On 6/17/06, Ben Yates <bluephonic(a)gmail.com> wrote:
Admins do excercise editorial control, mostly in their
selection of
articles for deletion (and especially speedy deletion). I've read a
few irate bloggers talking about how the articles they added got
deleted immediately -- and while of course it's possible to argue that
those articles didn't belong in wikipedia, it's silly to say that
making *and then enforcing* this argument isn't excercising editorial
control.
But it's not an administrative decision to say what should get
deleted. Presumably the articles were deleted according to deletion
guidelines -- made up by the community, not just admins -- and anyone
could have marked it for deletion; an admin simply avoided the middle
step of tagging. (A large smelly trout and minus 500 points to anyone
who hijacks the thread and makes it about rouge admins not following
deletion policy.
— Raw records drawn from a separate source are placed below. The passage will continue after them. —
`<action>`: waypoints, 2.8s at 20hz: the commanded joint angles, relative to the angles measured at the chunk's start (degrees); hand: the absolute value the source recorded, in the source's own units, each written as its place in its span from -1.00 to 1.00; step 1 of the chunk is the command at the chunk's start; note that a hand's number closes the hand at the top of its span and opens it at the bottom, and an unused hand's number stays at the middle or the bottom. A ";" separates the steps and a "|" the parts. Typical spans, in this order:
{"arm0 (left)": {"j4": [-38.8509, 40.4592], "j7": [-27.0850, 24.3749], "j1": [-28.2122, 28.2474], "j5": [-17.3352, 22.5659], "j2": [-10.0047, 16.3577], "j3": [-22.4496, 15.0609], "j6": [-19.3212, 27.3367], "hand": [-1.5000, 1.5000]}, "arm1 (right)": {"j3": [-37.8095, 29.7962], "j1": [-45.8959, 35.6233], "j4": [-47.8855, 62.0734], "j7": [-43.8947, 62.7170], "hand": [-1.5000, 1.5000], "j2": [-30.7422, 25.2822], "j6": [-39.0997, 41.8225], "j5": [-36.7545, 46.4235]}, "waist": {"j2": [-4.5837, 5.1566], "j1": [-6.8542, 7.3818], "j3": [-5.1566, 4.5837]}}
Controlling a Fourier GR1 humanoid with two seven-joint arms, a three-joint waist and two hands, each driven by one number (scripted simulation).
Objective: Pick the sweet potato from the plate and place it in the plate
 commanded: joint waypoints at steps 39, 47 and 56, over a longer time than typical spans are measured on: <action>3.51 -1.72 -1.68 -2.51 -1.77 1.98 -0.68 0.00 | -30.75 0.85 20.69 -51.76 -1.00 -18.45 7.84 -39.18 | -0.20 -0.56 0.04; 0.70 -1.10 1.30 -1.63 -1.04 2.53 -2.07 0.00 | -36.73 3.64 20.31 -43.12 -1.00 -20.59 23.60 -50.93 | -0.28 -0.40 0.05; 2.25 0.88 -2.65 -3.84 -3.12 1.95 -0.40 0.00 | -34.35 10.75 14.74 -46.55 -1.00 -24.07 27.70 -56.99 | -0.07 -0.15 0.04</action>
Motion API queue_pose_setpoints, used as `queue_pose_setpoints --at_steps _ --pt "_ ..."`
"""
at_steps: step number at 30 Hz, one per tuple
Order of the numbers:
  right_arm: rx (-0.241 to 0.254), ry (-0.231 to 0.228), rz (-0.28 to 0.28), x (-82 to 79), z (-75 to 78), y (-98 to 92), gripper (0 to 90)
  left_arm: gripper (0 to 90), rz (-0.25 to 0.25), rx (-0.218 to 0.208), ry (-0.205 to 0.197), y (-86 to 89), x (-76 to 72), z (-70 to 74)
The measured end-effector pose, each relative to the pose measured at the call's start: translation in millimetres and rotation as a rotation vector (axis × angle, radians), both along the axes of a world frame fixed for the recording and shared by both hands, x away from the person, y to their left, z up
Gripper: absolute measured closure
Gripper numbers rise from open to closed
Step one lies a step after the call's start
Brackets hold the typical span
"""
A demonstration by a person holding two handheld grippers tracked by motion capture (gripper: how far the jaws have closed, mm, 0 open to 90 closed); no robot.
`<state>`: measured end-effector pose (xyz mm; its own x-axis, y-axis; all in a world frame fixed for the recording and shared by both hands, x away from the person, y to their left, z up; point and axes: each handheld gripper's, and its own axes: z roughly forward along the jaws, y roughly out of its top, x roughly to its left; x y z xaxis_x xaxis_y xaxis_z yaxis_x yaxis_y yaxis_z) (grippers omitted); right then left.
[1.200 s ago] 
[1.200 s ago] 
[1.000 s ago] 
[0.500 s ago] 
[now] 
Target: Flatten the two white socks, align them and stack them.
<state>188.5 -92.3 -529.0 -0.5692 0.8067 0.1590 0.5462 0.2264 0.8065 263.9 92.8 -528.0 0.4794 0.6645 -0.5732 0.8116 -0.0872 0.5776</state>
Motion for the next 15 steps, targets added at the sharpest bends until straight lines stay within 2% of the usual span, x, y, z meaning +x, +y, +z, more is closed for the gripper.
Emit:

Does [[WP:BEANS]] apply to the mailing list?) It's
not their status as admins that allows editors to decide what stays
and what goes.
Even non-admins excercise editorial control, often /en
mass/. It's
just a more participatory form of control, and a more open one.
Right. Admins exercise editorial control as normal editors, not as
admins. (Though sometimes they are empowered to enforce decisions.)
The power belongs in the hands of the community -- which presumably
admins are an active part of, maybe even the bulk of policy-related
edits (this would be an interesting thing to get data on).